Your instructions ▸ Go through the entries and tally the lines containing the word "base". Only the total is wanted.

(Stored data entries)
◆ ◆ ◆ ◆
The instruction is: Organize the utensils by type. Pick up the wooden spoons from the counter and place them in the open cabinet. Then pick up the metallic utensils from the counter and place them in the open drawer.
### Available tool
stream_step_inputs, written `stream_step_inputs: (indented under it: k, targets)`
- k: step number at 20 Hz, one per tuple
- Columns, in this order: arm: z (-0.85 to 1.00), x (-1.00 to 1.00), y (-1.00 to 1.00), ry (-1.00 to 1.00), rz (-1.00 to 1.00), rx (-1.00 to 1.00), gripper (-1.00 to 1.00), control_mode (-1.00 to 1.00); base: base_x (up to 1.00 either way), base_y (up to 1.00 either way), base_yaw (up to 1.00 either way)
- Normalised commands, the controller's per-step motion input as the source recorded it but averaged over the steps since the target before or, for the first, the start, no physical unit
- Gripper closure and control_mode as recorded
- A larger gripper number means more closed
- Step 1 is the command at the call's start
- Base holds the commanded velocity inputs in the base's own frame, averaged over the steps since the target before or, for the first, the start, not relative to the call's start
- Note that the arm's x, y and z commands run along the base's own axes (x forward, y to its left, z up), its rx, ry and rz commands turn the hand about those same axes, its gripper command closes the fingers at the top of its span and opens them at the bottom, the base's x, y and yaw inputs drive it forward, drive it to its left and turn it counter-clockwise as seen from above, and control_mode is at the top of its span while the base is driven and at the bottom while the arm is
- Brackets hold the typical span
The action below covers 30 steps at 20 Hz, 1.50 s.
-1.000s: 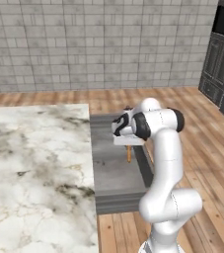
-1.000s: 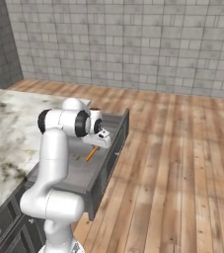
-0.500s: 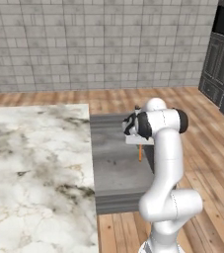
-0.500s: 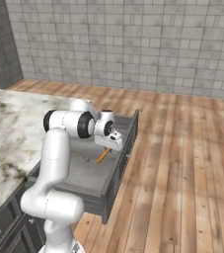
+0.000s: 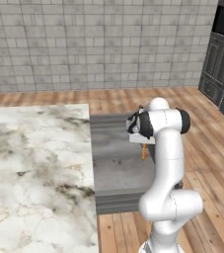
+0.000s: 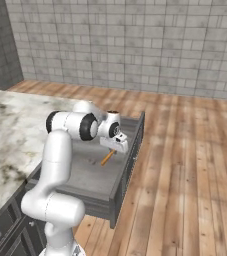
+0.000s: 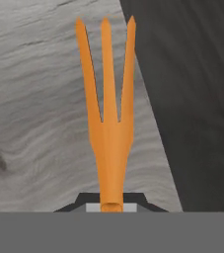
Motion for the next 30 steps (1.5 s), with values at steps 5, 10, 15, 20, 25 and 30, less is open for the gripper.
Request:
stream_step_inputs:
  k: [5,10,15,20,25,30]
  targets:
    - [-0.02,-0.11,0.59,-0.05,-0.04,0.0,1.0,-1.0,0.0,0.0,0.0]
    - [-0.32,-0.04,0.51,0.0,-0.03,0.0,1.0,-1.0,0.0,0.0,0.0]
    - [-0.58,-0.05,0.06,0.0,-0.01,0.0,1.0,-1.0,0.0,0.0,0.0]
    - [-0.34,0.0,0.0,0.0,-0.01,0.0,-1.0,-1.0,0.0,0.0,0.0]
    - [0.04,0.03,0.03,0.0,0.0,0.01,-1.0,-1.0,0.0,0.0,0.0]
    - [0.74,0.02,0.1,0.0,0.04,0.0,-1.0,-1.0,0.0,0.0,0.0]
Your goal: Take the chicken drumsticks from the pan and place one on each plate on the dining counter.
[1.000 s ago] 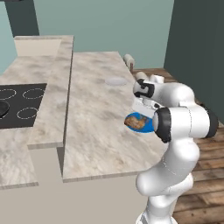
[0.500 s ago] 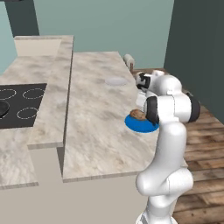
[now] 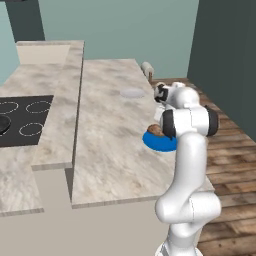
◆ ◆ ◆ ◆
Exercise answer ▸ 3